Я посмотрел на спидометр. До главной дороги оставалось еще миль тридцать, и дело шло к вечеру. Я доберусь до Ишпеминга как раз вовремя, чтобы купить чистую рубашку и штаны. В отеле селились в основном горные инженеры или люди, у которых были дела с «Кливленд клиффс». Руду наконец-то признали низкосортной, но кто-то нашел применение тикониту, так что городок расцветал опять. Некогда я отмечал сходство между Ишпемингом, Хафтоном и английскими горными городками — даже люди там выглядят одинаково молочно-белыми и как бы голыми, подобно всем, кто проводит под землей треть жизни. Причина столь частых забастовок еще и в том, что время от времени шахтеры доходят до точки, когда больше не могут жить, как кроты. «Калумет и Хекла» после двухлетней забастовки закрыли медные рудники. Шахты затопила вода, и жизнь тысяч людей стала подобием смерти.

Я снова притормозил, переезжая рытвину, и заметил на красноватом песке чьи-то следы.

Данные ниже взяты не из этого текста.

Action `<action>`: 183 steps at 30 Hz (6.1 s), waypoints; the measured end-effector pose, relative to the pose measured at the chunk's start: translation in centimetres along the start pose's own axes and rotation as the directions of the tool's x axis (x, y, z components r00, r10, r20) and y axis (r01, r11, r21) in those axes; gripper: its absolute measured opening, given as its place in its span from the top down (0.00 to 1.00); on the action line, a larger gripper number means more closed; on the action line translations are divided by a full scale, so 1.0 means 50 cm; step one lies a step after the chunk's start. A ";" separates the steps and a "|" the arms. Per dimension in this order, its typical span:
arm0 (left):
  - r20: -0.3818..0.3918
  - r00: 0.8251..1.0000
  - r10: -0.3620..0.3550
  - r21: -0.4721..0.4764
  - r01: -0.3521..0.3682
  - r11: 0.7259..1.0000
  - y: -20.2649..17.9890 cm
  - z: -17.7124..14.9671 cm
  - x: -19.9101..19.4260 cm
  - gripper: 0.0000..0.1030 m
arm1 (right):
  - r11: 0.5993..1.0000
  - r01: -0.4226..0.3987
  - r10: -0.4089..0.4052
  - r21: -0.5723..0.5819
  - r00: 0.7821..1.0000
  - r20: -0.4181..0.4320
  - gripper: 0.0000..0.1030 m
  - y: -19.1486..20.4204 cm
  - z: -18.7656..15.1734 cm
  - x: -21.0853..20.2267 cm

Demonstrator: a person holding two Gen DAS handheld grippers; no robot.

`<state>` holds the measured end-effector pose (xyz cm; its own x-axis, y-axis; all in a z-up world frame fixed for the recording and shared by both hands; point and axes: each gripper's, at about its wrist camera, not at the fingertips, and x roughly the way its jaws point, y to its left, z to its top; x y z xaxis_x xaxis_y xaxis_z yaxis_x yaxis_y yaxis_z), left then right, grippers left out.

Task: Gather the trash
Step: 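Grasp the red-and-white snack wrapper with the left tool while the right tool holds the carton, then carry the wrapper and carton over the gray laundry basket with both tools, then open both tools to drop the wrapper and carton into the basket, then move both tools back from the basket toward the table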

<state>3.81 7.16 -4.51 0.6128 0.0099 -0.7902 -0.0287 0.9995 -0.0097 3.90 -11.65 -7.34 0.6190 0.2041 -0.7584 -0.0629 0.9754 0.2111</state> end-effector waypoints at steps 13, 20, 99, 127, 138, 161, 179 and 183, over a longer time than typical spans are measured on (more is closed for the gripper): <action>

Достал из мешка книгу Мюри, но это оказались следы койота. Я по-прежнему злился на все подряд, но, выезжая на главную дорогу, вдруг понял, что обычные страхи куда-то подевались. Опасное чувство. На хуй темноту, машины, электричество, пожар, полицию, Чикаго, Эгню,[124] университеты, боль, смерть и морпеховскую ментальность. Даже земной шар, как гнилой помидор, смерть от сжатия, медленное гниение изнутри. Я включил радио и поймал «криденсовский» хит.[125]



123

Филиал музея Метрополитен.

124

Спиро Эгню (1918–1996) — вице-президент США в 1968–1973 гг., одна из самых одиозных фигур в администрации Никсона.

125

Creedence Clearwater Revival — кантри-рок-группа из Северной Калифорнии.